The story is told in a frame format‹Twain meets a stranger while touring Warwick Castle, England, who presents him with a manuscript of his memoirs. The stranger is Hank Morgan, a Connecticut factory superintendent and self declared "Yankee of the Yankees" who fights with one of his men, Hercules, and is knocked out when he is hit in the head with a crowbar. He awakes to find himself in a bucolic landscape being charged by a knight in armor. Hank is taken prisoner by Sir Kay, the seneschal of Arthur's court and brought to Camelot. Thinking that he has landed in an asylum , Hank goes along with his captor, determined to escape or "run the show." He enters Arthur's court and meets a garrulous paige named Clarence who immediately befriends him and tells him that it is the year 528. Hank decides to test if this statement is true by waiting for a solar eclipse that is supposed to occur on the 21st of June, two days away. When he is presented as Kay's prisoner, he is described as a horrible ogre and sentenced to die.

Hank concocts the lie that he is a great and terrible magician, and will blot out the sun if he is not released. When Clarence reports his lie to the King, they decide to execute him a day earlier than they had planned. When Hank is taken to the stake he thinks that it is only the twentieth and that his bluff has backfired. But when the sun begins to blacken under the shadow of the eclipse, he jumps on the opportunity and majestically claims that he is responsible for the calamity. The crowd and court panic, agreeing to make Hank the king's executor in exchange for the sun.

Hank immediately uses his new position of power to institute modern conveniences and structures that he was accustomed to in Connecticut and to bring 19th c. civilization to 6th c. England. He sets up clandestine schools, factories and works hidden from the eyes of the Church, which he fears above everything else. Hank also undermines Merlin's influence on the people by exploding his tower and relegating him to obscurity. Hank takes on the title, The Boss, signifying his role as person who will run the country and direct it into modernity.

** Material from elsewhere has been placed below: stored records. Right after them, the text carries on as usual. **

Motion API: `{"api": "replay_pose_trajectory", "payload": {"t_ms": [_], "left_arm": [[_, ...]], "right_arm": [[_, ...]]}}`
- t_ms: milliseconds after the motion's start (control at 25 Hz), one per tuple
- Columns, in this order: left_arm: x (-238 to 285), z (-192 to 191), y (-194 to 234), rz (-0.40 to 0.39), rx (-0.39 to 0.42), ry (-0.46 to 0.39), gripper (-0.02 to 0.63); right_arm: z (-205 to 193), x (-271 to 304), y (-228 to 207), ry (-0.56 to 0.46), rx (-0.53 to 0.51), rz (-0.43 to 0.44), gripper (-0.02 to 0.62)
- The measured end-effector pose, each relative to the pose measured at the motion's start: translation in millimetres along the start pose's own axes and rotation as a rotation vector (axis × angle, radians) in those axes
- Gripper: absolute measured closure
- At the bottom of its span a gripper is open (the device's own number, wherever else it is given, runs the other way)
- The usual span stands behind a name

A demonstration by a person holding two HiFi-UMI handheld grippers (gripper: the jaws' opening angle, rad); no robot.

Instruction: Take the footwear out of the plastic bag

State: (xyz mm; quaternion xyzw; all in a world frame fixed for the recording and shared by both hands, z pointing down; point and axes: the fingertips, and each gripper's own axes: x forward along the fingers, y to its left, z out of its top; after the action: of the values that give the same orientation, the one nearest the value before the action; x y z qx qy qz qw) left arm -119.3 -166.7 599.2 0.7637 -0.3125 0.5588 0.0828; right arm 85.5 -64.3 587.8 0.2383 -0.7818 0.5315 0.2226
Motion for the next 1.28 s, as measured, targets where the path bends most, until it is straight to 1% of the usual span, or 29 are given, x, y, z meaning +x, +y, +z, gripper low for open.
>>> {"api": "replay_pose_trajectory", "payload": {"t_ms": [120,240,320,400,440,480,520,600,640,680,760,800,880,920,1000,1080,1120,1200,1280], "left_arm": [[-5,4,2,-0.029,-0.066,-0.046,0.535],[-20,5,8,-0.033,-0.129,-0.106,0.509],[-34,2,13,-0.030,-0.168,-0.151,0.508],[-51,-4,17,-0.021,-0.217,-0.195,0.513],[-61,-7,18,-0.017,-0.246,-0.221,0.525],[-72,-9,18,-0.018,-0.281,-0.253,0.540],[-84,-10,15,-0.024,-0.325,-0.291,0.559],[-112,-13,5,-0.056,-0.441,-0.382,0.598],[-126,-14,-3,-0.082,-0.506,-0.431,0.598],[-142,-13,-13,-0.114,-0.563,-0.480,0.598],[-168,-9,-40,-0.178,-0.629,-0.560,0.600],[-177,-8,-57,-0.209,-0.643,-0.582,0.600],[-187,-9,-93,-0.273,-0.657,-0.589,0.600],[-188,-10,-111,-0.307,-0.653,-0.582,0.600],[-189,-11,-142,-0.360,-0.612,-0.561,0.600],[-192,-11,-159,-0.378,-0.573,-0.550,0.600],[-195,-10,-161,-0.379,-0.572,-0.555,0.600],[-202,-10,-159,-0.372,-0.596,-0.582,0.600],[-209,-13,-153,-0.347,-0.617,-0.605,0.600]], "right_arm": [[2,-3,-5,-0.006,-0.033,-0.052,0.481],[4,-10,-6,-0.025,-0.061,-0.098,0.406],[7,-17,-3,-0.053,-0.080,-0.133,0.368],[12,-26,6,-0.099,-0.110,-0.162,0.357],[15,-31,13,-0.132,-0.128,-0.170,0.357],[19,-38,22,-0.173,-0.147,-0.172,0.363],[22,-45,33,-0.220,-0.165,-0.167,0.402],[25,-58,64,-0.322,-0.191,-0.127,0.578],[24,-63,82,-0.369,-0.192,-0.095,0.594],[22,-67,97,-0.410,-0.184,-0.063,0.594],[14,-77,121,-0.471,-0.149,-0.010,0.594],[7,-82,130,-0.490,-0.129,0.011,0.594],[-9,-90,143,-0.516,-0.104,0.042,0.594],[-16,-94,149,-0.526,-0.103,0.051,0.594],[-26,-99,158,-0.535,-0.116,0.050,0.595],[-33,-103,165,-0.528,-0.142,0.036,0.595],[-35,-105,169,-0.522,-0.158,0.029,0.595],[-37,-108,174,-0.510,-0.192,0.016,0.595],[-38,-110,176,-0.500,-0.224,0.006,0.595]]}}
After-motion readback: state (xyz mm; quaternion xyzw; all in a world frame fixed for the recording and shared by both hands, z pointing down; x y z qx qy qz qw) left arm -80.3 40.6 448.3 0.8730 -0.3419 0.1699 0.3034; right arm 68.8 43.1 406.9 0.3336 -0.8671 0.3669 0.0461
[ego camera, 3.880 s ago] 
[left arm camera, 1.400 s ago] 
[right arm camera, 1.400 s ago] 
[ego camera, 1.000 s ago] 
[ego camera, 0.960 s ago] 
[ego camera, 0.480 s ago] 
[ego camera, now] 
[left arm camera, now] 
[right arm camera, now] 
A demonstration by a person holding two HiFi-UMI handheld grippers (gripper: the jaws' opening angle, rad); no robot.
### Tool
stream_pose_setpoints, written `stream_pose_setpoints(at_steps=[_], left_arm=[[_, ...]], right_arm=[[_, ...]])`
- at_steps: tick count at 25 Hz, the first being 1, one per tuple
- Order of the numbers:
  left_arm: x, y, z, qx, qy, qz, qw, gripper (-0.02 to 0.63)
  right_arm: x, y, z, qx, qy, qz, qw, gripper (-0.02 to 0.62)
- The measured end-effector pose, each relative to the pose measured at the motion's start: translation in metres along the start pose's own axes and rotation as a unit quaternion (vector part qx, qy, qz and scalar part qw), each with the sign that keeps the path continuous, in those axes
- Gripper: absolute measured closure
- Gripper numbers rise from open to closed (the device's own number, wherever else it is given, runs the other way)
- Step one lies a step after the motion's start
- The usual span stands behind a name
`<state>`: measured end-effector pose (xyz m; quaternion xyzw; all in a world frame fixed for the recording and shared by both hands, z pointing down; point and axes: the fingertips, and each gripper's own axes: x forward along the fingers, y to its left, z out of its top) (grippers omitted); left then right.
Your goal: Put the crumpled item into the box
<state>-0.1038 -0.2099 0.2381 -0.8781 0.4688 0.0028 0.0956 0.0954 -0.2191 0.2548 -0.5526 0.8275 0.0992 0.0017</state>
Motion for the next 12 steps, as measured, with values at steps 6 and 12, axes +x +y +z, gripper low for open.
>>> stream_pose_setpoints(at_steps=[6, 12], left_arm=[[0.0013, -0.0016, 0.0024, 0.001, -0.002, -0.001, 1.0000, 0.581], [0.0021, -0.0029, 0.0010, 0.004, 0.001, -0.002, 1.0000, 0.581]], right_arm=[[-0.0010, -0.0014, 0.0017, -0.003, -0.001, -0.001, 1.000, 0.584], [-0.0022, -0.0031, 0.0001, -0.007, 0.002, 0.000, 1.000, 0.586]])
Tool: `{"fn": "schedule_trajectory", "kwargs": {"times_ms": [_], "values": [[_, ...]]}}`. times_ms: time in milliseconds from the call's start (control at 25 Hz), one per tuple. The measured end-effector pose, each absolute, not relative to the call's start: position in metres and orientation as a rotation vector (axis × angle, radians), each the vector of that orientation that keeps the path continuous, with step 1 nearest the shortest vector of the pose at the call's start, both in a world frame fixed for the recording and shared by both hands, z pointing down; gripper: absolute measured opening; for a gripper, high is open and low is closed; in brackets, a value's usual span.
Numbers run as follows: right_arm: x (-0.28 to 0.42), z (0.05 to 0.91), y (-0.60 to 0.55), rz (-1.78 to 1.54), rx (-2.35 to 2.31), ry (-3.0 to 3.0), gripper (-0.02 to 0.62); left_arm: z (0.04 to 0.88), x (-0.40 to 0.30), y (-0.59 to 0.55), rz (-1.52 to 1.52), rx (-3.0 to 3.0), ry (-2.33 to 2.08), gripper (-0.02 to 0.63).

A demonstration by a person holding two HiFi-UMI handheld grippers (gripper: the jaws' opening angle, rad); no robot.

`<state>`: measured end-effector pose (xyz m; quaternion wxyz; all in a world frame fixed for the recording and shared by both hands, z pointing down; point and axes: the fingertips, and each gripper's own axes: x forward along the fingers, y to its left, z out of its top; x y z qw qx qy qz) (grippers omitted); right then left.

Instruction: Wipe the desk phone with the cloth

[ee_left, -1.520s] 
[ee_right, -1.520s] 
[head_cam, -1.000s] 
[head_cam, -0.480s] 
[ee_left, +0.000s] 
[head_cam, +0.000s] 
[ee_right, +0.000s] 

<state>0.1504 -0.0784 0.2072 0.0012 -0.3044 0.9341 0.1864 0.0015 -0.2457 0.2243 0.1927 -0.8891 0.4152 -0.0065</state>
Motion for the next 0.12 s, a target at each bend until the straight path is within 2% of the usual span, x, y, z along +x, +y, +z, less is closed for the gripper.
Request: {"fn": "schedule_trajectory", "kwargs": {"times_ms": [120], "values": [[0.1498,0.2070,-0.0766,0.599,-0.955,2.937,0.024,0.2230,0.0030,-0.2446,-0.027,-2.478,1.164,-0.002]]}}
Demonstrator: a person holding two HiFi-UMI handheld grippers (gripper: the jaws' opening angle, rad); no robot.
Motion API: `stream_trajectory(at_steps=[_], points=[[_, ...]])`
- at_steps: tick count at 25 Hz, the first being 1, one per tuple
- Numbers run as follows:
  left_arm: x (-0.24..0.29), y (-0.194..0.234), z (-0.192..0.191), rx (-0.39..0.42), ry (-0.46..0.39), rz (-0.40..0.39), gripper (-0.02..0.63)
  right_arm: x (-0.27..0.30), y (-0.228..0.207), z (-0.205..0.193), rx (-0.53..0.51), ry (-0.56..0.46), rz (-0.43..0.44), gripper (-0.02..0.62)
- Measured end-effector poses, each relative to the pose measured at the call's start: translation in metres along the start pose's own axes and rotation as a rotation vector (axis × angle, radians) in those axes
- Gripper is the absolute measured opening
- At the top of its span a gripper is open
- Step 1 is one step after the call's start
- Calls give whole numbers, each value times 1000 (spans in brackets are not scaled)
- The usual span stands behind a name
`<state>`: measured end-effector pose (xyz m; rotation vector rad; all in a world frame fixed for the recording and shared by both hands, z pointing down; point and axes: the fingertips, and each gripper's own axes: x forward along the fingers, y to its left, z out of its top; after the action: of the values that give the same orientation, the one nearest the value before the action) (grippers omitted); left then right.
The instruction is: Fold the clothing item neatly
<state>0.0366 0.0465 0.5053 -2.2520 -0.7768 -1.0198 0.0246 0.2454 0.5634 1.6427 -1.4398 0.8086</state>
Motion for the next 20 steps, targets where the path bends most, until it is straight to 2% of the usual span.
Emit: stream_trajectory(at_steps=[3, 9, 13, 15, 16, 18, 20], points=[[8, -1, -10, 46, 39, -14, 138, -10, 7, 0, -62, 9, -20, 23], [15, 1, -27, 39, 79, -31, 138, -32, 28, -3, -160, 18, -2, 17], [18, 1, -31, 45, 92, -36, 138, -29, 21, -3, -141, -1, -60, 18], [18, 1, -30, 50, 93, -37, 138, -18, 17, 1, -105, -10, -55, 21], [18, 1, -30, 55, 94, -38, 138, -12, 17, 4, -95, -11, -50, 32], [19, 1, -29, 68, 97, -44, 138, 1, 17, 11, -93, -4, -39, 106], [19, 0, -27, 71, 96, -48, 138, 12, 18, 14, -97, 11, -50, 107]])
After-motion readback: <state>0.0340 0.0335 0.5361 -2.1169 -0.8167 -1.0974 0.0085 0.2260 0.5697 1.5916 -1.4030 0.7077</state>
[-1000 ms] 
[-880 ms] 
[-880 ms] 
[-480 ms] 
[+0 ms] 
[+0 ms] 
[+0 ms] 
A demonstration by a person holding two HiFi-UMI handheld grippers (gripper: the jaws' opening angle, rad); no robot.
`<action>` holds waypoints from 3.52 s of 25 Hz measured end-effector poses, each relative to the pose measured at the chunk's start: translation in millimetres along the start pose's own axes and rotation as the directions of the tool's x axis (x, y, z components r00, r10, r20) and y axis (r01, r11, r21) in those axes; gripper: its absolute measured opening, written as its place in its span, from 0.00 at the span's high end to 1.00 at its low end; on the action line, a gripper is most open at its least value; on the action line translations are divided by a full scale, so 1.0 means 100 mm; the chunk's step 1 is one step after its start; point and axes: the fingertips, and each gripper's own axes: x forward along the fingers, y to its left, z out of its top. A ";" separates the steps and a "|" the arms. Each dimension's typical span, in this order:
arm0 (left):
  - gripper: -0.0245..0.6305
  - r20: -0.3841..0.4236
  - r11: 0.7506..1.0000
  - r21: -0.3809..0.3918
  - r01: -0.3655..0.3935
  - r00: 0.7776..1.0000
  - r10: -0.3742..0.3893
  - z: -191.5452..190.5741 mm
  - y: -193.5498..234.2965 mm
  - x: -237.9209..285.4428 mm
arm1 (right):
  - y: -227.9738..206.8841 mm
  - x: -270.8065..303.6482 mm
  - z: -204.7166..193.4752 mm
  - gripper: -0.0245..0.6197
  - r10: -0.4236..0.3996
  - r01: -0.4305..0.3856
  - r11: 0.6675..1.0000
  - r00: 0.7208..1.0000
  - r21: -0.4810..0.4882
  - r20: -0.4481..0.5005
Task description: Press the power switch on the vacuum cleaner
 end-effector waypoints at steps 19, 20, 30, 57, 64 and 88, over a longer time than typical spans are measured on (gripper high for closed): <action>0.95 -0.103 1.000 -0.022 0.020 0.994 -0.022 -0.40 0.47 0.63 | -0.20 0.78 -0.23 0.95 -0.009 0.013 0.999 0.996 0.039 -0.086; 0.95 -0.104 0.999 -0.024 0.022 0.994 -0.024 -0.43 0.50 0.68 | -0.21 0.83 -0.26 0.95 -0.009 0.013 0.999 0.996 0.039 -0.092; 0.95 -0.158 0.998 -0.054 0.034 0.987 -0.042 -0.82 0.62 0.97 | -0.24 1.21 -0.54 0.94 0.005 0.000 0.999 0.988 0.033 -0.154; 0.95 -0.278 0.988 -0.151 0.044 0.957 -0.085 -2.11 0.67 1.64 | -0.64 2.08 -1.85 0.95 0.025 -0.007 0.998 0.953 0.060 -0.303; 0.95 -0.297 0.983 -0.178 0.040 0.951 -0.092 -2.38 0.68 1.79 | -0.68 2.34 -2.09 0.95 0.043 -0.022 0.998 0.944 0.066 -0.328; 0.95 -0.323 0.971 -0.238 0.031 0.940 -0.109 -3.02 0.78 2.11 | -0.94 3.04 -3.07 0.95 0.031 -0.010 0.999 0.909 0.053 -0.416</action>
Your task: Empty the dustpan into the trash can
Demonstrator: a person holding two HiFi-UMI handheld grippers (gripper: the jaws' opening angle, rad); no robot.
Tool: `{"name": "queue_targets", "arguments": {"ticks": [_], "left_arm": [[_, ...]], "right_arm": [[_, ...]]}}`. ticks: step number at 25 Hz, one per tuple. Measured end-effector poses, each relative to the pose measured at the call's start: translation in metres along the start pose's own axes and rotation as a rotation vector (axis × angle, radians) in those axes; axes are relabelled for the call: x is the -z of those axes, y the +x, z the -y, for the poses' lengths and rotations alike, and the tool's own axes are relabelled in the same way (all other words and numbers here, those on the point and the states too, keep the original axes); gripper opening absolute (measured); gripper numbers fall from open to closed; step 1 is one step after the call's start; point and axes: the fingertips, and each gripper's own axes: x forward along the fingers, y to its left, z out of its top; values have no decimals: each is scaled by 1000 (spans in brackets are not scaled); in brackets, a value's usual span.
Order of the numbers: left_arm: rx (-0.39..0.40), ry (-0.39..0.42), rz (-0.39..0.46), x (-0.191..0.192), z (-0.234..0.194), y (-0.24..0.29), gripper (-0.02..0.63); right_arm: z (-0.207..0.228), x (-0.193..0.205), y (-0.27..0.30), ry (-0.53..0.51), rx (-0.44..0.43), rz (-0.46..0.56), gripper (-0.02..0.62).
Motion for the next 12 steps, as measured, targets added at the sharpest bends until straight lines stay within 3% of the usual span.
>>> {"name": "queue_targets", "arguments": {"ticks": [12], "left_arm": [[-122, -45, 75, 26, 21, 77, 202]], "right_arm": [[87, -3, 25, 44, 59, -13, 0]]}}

As Hank reviews a tournament, he mutters an insult at the court clown that is heard by another of Arthur's knights. Sir Sagramore challenges Hank to armed combat to occur after he has quested for the Holy Grail for about four years. During this time, Hank carefully incubates his civilization. Towards the end of the period, Arthur sends the Yankee on a quest of adventures to gain merit and honor before meeting Sir Sagramore in combat. To do this, Hank is assigned a damsel named Alisande (whom he calls Sandy) to help her rescue some forty maidens from a castle ruled by ogres. Having no choice but to ride with her, he dons armor and sets off from Camelot.

The task of wearing the armor proves to be almost impossible as he spends hot days and cold nights encased in the heavy hardware. He needs to be lifted onto his horse and despairs at not having pockets.

The pair encounter adventures of a comic sort, such as vanquishing challenger knights with the smoke from Hanks pipe, to meeting up with Hank's "missionary knights" who peddle soap, stove polish and toothbrushes around the country.

Along the way, they also see many pitiable episodes of abuse and injustice, and Hank sets a dungeon full of prisoners free when he encounters them in Morgan Le Fay's castle. Finally Hank and Sandy reach the object of their task‹the ogre's castle. It is no more than a pigsty, and its captives hogs.

After 'liberating the castle,' Hank sets off for the Valley of Holiness to restore a fountain that has suddenly stopped flowing. He telephones Camelot and tells Clarence (his now trusty sidekick) to send him chemicals and supplies to perform the "miracle." Hank knows that Merlin is already in the Valley making a magical attempt to restore the waters, and Hank plays up the opportunity to embarrass Merlin while elevating his status with the people. When he successfully restores the fountain‹a mere leaky well‹with fireworks and drama, he is an instant hero.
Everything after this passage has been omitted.